/---

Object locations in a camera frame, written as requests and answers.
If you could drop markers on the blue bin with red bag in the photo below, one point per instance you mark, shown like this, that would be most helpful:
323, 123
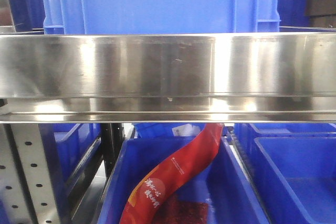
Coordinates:
223, 185

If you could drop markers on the blue bin at left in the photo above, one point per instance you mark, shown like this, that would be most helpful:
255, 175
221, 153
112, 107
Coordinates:
72, 141

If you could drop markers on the blue bin at right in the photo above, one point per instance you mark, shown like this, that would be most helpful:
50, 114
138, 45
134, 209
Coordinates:
292, 166

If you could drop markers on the red snack bag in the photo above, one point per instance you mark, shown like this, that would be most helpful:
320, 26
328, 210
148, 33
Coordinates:
171, 174

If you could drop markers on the dark red packet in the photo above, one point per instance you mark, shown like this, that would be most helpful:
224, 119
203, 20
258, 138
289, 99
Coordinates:
181, 211

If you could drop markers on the large blue plastic crate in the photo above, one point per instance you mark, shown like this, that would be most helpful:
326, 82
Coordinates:
160, 16

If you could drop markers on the perforated metal shelf upright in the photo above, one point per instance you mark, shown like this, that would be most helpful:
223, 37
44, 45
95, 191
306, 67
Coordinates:
27, 194

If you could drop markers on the stainless steel shelf rail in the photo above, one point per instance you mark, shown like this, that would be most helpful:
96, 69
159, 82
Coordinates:
245, 77

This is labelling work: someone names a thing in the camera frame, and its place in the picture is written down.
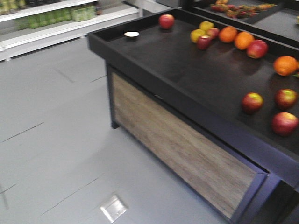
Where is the orange left of pair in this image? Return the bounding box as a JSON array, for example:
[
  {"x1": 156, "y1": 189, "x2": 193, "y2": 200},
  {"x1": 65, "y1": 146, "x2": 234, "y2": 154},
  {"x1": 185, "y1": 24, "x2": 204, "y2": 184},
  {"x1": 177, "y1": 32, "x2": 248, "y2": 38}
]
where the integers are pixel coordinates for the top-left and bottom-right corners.
[{"x1": 218, "y1": 26, "x2": 238, "y2": 43}]

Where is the small white round dish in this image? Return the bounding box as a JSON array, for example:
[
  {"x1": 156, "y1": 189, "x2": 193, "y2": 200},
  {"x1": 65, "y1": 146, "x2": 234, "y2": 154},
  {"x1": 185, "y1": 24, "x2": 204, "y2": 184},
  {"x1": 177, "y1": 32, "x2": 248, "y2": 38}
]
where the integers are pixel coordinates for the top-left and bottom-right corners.
[{"x1": 124, "y1": 31, "x2": 140, "y2": 39}]

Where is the black wooden produce stand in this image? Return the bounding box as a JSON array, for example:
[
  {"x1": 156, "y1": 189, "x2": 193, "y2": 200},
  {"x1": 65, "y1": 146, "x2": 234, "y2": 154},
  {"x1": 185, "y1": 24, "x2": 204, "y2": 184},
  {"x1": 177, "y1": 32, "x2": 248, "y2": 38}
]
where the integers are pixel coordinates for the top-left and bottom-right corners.
[{"x1": 88, "y1": 9, "x2": 299, "y2": 224}]

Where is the red apple lower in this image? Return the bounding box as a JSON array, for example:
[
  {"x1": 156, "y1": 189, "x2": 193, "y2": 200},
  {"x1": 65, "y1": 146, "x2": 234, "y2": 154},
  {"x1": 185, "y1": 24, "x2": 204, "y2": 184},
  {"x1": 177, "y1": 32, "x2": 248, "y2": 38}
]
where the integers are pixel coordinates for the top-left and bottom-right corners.
[{"x1": 271, "y1": 112, "x2": 299, "y2": 137}]

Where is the dark red apple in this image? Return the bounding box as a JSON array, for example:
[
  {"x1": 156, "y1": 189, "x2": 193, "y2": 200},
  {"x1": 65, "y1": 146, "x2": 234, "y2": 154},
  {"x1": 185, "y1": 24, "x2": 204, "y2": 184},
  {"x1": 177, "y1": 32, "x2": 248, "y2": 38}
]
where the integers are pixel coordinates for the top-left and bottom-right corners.
[{"x1": 197, "y1": 35, "x2": 212, "y2": 50}]

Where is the red-green apple left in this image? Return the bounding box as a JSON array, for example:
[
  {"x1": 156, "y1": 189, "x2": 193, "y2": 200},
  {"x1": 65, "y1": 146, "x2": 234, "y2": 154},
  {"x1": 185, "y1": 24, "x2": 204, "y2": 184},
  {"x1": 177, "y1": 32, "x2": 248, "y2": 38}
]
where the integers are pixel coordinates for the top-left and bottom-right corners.
[{"x1": 241, "y1": 92, "x2": 263, "y2": 114}]

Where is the orange with navel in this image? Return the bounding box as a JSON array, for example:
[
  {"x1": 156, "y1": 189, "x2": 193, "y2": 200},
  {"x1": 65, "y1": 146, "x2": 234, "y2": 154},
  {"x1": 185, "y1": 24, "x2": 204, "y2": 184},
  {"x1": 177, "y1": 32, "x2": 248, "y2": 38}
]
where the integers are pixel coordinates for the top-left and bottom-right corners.
[{"x1": 273, "y1": 56, "x2": 299, "y2": 76}]

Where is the yellow apple front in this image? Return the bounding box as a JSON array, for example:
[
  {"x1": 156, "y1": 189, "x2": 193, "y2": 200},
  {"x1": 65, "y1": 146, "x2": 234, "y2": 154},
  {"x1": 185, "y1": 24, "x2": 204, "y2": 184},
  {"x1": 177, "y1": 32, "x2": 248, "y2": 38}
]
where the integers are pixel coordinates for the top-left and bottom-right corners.
[{"x1": 190, "y1": 29, "x2": 206, "y2": 43}]

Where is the orange of pair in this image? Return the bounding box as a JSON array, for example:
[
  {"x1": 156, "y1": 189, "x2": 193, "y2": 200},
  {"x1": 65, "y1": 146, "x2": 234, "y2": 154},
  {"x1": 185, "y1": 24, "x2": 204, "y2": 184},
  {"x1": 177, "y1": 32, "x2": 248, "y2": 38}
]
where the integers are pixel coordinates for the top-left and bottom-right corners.
[
  {"x1": 218, "y1": 26, "x2": 238, "y2": 43},
  {"x1": 234, "y1": 32, "x2": 255, "y2": 50}
]

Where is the red apple far corner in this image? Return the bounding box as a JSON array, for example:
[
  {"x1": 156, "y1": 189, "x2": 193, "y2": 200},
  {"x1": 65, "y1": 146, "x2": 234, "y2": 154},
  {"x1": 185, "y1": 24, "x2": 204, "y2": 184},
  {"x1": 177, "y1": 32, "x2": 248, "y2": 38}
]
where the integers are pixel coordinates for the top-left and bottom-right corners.
[{"x1": 158, "y1": 14, "x2": 175, "y2": 29}]

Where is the silver floor plate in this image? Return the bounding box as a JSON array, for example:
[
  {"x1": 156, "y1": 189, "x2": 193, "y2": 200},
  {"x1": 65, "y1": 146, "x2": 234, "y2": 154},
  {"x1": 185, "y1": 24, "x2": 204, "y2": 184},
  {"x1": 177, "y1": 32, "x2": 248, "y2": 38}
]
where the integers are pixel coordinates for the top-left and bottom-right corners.
[{"x1": 100, "y1": 195, "x2": 128, "y2": 223}]

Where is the yellow apple rear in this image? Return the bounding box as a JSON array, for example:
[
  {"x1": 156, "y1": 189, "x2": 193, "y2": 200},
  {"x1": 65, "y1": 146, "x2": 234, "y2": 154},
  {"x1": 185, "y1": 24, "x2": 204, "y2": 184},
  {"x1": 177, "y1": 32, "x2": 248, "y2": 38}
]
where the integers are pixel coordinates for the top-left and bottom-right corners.
[{"x1": 199, "y1": 21, "x2": 214, "y2": 31}]

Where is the small pink-red apple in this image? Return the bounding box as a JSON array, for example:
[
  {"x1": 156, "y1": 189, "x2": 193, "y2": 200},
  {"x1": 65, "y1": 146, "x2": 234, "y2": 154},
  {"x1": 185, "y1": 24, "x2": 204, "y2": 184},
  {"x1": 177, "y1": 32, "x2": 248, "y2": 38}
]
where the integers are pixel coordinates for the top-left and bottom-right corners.
[{"x1": 206, "y1": 27, "x2": 220, "y2": 39}]

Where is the upper black produce tray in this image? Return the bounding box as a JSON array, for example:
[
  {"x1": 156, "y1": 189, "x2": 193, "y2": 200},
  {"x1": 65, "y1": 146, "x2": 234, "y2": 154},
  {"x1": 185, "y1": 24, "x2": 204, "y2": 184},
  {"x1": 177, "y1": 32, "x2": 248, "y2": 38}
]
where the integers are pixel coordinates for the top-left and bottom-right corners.
[{"x1": 181, "y1": 0, "x2": 299, "y2": 48}]

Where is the red-green apple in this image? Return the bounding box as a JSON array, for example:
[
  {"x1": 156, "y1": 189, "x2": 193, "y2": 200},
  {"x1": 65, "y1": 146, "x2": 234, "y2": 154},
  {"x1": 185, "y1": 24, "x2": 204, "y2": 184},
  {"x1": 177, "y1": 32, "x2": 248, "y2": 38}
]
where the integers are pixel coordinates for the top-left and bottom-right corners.
[
  {"x1": 274, "y1": 89, "x2": 298, "y2": 110},
  {"x1": 241, "y1": 92, "x2": 263, "y2": 114}
]

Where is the yellow apple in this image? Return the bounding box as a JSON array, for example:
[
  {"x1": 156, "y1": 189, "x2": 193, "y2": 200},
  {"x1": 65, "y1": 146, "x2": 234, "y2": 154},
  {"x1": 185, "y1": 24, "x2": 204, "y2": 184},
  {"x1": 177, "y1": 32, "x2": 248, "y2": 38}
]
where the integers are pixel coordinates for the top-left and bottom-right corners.
[
  {"x1": 199, "y1": 21, "x2": 214, "y2": 31},
  {"x1": 190, "y1": 29, "x2": 206, "y2": 43}
]

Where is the white supermarket shelving unit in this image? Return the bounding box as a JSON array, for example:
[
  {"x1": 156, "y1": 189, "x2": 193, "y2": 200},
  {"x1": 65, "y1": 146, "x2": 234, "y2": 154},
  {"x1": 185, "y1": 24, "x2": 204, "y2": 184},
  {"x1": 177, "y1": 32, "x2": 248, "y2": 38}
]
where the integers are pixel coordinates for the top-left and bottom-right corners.
[{"x1": 0, "y1": 0, "x2": 142, "y2": 61}]

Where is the orange right of pair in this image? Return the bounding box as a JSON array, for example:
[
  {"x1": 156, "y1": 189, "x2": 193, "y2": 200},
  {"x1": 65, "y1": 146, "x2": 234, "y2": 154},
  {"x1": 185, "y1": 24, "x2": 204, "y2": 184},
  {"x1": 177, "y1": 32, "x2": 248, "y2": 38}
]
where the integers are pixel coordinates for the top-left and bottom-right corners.
[{"x1": 234, "y1": 32, "x2": 255, "y2": 50}]

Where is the large red apple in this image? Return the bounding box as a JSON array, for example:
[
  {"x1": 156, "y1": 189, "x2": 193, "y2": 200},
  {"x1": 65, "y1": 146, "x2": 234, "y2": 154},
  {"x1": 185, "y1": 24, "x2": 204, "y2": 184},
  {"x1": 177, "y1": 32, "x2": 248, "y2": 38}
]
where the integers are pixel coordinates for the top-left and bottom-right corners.
[{"x1": 247, "y1": 40, "x2": 269, "y2": 59}]

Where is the red-green apple upper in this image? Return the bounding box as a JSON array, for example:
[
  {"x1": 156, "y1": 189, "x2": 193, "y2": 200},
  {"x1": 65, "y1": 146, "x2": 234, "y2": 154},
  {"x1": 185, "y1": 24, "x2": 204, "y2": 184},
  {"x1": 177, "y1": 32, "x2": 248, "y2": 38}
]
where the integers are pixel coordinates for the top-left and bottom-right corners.
[{"x1": 274, "y1": 89, "x2": 298, "y2": 110}]

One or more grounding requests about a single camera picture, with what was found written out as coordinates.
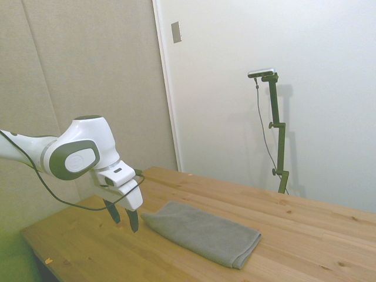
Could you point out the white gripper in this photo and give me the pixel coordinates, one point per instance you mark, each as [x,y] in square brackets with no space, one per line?
[132,196]

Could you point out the grey towel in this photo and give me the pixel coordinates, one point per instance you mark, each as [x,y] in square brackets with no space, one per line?
[202,232]

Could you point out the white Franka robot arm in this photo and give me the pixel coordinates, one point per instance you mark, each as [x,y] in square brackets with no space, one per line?
[85,132]

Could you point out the small orange tape scrap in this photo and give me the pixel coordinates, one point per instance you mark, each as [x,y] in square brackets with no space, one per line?
[48,260]

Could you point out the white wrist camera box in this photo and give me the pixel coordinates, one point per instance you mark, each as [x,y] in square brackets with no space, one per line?
[117,175]

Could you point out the white door frame trim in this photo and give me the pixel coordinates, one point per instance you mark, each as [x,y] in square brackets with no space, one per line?
[167,88]

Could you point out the dark green camera stand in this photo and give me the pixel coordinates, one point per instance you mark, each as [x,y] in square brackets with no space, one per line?
[276,111]

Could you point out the grey wall switch plate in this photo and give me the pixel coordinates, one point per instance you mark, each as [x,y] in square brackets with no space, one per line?
[176,32]

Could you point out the silver exterior camera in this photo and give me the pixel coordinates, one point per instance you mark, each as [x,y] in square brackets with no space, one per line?
[261,72]

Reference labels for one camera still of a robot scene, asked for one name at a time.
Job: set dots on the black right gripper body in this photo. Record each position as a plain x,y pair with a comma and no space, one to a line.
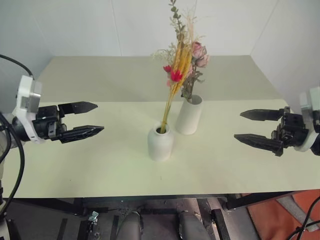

\---

» Task prompt: Check each line above for the string "large" and show the ones that have it.

» Exercise result:
If you could drop markers on the large blue plastic crate in the photo above, one point per instance you mark, shown like this, that would be most helpful:
Where is the large red apple in this image? Return the bounding box as a JSON array, for example:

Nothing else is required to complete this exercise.